Boyle travels around the U.S. and abroad conducting swordfish seminars and is now producing a comprehensive series of instructional DVDs entitled, “In the Spread.”
He’ll answer any and all questions from customers at his shop, and for some really loyal customers — like Jerry Turner and his son Jeromey from the Houston area — he provides on-water, hands-on instruction.
Recently, Boyle and crewman John Bassett, aboard Boyle’s 31-foot open-fisherman, guided the Turners to the catch of three swordfish in two day-dropping trips: an estimated 45-pounder that was released alive; and two others weighing 300 and 100 pounds. The swords were caught between 10 and 18 miles off Hillsboro Inlet in depths of 1,500 to 1,800 feet.
“We’ve been fishing for these seven to eight years,” Boyle told the Turners. “In the beginning, we had little secrets. We work together now. It’s a big ocean — plenty of swords.”
Boyle and Bassett use what they call a “glorified mutton rig” to catch deep daytime swordfish. A Lindgren Pitman electric reel holds 3,500 yards of 65-pound braided line connected to a short length of 250-pound-test wind-on leader that is in turn connected to 150 feet of 300-pound-test line tied to a single 11/0 hook. A 10-pound sash weight drops the bait to the bottom. Two water-activated strobe lights are clipped to the leader 15 feet and 30 feet from the bait. Baits include squid, bonito belly, mackerel and even plugs made of exotic freshwater snakeheads sewn to the hook.

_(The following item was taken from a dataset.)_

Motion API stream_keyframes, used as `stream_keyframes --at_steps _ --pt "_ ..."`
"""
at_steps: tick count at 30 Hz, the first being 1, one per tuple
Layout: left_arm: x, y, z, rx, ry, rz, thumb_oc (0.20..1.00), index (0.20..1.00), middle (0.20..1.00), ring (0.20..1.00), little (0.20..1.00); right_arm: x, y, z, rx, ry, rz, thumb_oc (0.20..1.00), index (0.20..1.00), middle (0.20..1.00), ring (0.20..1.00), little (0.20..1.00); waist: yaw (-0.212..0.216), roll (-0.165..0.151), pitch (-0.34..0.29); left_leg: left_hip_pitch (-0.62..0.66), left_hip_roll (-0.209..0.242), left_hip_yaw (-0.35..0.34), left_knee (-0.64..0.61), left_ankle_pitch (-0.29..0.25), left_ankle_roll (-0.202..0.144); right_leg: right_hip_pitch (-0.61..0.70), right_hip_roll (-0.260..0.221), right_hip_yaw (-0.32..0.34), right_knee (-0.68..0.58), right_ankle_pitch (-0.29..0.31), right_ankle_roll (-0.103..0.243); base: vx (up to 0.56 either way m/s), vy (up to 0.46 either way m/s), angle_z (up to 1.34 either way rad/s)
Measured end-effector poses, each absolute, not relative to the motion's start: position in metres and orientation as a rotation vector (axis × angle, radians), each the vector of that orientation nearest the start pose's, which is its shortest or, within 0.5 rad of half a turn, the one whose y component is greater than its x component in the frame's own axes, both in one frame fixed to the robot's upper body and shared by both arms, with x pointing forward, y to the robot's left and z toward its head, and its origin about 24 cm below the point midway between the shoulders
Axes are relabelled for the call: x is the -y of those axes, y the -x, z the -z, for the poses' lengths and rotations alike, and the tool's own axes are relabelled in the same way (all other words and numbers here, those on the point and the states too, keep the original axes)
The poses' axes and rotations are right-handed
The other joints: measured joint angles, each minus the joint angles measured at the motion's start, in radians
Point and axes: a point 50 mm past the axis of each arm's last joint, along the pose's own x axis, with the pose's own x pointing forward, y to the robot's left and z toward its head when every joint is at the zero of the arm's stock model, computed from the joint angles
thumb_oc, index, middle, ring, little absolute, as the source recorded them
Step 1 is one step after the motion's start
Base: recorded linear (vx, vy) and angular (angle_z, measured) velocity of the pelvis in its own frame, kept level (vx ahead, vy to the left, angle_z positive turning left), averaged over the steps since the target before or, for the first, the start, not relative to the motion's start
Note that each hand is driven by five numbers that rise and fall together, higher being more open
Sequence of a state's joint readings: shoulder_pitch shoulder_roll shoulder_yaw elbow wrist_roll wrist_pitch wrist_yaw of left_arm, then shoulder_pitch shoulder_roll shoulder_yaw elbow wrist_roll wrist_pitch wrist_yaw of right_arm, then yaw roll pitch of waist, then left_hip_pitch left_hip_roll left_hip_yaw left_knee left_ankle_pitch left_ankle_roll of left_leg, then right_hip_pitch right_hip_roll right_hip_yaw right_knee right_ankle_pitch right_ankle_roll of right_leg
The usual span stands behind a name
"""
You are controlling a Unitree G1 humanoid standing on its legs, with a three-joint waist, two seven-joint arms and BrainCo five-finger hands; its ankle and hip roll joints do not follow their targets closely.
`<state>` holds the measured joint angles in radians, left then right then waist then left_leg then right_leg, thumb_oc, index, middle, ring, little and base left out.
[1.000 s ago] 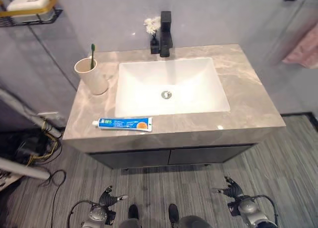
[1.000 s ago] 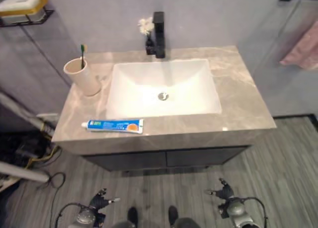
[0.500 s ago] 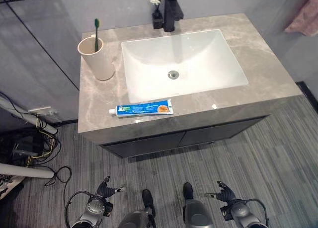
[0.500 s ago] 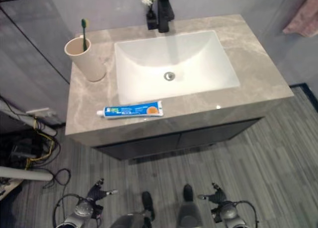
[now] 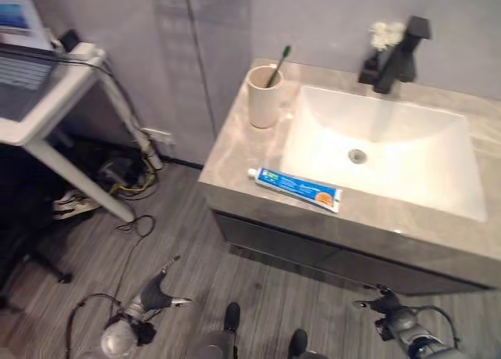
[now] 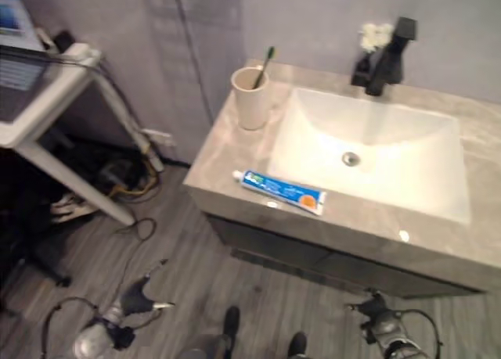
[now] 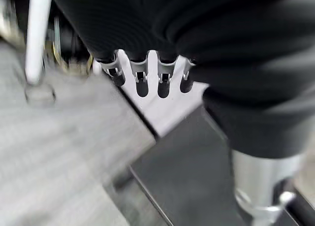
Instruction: Put brush and paste in cup on sink, flatten towel.
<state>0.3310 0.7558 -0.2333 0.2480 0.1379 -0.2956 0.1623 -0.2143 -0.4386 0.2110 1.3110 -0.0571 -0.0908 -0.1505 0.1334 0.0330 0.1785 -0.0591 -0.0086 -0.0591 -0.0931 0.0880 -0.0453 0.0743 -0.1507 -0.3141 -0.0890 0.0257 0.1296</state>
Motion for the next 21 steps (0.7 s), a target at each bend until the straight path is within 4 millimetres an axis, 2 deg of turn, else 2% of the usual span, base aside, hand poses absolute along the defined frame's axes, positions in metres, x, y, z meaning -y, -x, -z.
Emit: stream_keyframes --at_steps 1,2,3,4,7,8,9,10,12,15,16,19,20,21 --pt "-0.285 -0.15 0.002 -0.262 -0.87 0.166 1.0 1.0 1.0 1.0 1.0 0.304 -0.166 0.112 -0.981 0.639 0.185 1.0 1.0 1.0 1.0 1.0 0.003 0.002 -0.001 -0.005 0.0 -0.007 0.0 0.003 -0.005 0.0 -0.001 -0.003 -0.002 0.0 -0.001 -0.01 -0.059 0.19" --pt "-0.29 -0.153 -0.021 -0.191 -0.935 0.19 1.0 1.0 1.0 1.0 1.0 0.305 -0.157 0.116 -1.008 0.647 0.177 1.0 1.0 1.0 1.0 1.0 0.019 0.009 0.001 -0.01 0.001 -0.015 0.0 0.006 -0.009 -0.001 0.0 -0.013 -0.005 -0.002 0.0 -0.01 -0.051 0.3" --pt "-0.297 -0.157 -0.051 -0.095 -1.009 0.203 1.0 1.0 1.0 1.0 1.0 0.308 -0.144 0.12 -1.058 0.662 0.174 1.0 1.0 1.0 1.0 1.0 0.035 0.013 0.001 -0.014 0.0 -0.024 0.001 0.01 -0.009 0.001 0.002 -0.025 0.0 -0.002 0.001 0.02 -0.088 0.31" --pt "-0.306 -0.158 -0.082 -0.018 -1.075 0.17 1.0 1.0 1.0 1.0 1.0 0.309 -0.135 0.123 -1.082 0.674 0.163 1.0 1.0 1.0 1.0 1.0 0.051 0.035 0.002 -0.015 -0.005 -0.036 0.0 0.011 -0.009 0.006 -0.001 -0.031 0.0 -0.003 0.002 0.03 -0.081 0.27" --pt "-0.314 -0.165 -0.137 0.154 -1.144 0.085 1.0 1.0 1.0 1.0 1.0 0.31 -0.121 0.128 -1.13 0.68 0.138 1.0 1.0 1.0 1.0 1.0 0.054 0.059 -0.002 -0.016 -0.016 -0.066 0.0 0.013 -0.012 0.023 -0.007 -0.067 0.0 -0.007 0.008 0.04 -0.051 0.34" --pt "-0.316 -0.173 -0.152 0.237 -1.092 0.019 1.0 1.0 1.0 1.0 1.0 0.309 -0.119 0.129 -1.141 0.682 0.126 1.0 1.0 1.0 1.0 1.0 0.055 0.085 -0.013 -0.022 -0.021 -0.077 -0.004 0.014 -0.014 0.031 -0.01 -0.083 0.0 -0.011 0.014 0.04 -0.041 0.41" --pt "-0.316 -0.176 -0.156 0.266 -1.06 -0.007 1.0 1.0 1.0 1.0 1.0 0.308 -0.12 0.129 -1.138 0.682 0.117 1.0 1.0 1.0 1.0 1.0 0.055 0.083 -0.013 -0.028 -0.021 -0.078 -0.004 0.014 -0.014 0.029 -0.01 -0.09 0.0 -0.012 0.014 0.02 -0.016 0.33" --pt "-0.313 -0.181 -0.16 0.309 -1.022 -0.032 1.0 1.0 1.0 1.0 1.0 0.305 -0.124 0.129 -1.127 0.681 0.103 1.0 1.0 1.0 1.0 1.0 0.052 0.096 -0.02 -0.028 -0.02 -0.079 -0.001 0.013 -0.012 0.028 -0.009 -0.097 0.0 -0.012 0.014 0.01 -0.005 0.19" --pt "-0.305 -0.189 -0.166 0.38 -0.961 -0.036 1.0 1.0 1.0 1.0 1.0 0.297 -0.141 0.126 -1.082 0.669 0.08 1.0 1.0 1.0 1.0 1.0 0.044 0.099 -0.022 -0.032 -0.016 -0.076 -0.003 0.018 -0.019 0.025 -0.007 -0.101 0.0 -0.013 0.013 0.02 0.008 0.03" --pt "-0.288 -0.198 -0.173 0.452 -0.896 0.017 1.0 1.0 1.0 1.0 1.0 0.278 -0.164 0.124 -1.013 0.663 0.012 1.0 1.0 1.0 1.0 1.0 0.033 0.074 -0.023 -0.038 -0.008 -0.042 0.0 0.016 -0.016 0.001 -0.005 -0.067 0.0 -0.013 0.011 0.0 0.046 -0.32" --pt "-0.283 -0.199 -0.178 0.476 -0.893 0.044 1.0 1.0 1.0 1.0 1.0 0.264 -0.177 0.123 -0.968 0.66 -0.032 1.0 1.0 1.0 1.0 1.0 0.017 0.057 -0.021 -0.044 -0.004 -0.015 0.001 0.021 -0.011 -0.023 -0.006 -0.041 0.001 -0.006 0.007 -0.01 0.067 -0.52" --pt "-0.266 -0.205 -0.189 0.544 -0.829 0.128 1.0 1.0 1.0 1.0 1.0 0.244 -0.185 0.124 -0.927 0.646 -0.111 1.0 1.0 1.0 1.0 1.0 -0.003 0.032 -0.013 -0.045 0.0 0.044 0.001 0.02 -0.008 -0.052 -0.01 0.022 0.001 0.005 0.008 0.0 0.046 -0.66" --pt "-0.26 -0.206 -0.193 0.564 -0.808 0.158 1.0 1.0 1.0 1.0 1.0 0.24 -0.183 0.126 -0.934 0.63 -0.12 1.0 1.0 1.0 1.0 1.0 -0.037 0.024 -0.007 -0.044 -0.001 0.069 0.001 0.019 -0.008 -0.064 -0.013 0.047 0.001 0.009 0.011 0.0 0.026 -0.45" --pt "-0.257 -0.208 -0.193 0.567 -0.785 0.178 1.0 1.0 1.0 1.0 1.0 0.24 -0.18 0.128 -0.944 0.621 -0.121 1.0 1.0 1.0 1.0 1.0 -0.041 0.023 -0.006 -0.043 0.0 0.076 0.001 0.019 -0.008 -0.069 -0.015 0.06 0.0 0.012 0.013 0.02 0.037 -0.63"
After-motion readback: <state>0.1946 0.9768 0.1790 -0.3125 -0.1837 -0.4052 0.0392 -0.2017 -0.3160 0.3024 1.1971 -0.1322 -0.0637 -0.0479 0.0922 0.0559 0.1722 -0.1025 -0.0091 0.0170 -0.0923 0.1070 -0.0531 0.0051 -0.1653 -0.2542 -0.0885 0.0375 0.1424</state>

“Make sure the bait is swimming so it looks real and lifelike,” Boyle told the Turners.
The trenches, holes and ledges around which Boyle and other swordsmen drop their baits typically lie in the Gulf Stream, which flows north like a rushing river at speeds averaging around four miles per hour.
To get the bait down to the proper spot and avoid tangling the gear on ledges and other structure, Boyle started to deploy it nearly a mile south of the target area. To reach a depth of nearly 1,600 feet, he let out about 2,000 feet of line. When the lead hit bottom, he brought up about 100 feet of line. Keeping the line straight down and unbowed, Bassett headed the boat slowly south so that its true drift was still north, but at about half the speed of the rushing current.
“Now the whole day is consumed with watching the rod tip,” Boyle said. “You do not want to miss that first tap on the rod tip. You notice the rhythm of the rod and look for anything that doesn’t look normal.”
So, for about 15 minutes of the first drift, there was little conversation as the eyes of the entire crew were glued on the tip of the bent-butt conventional rod seated in the gunwales.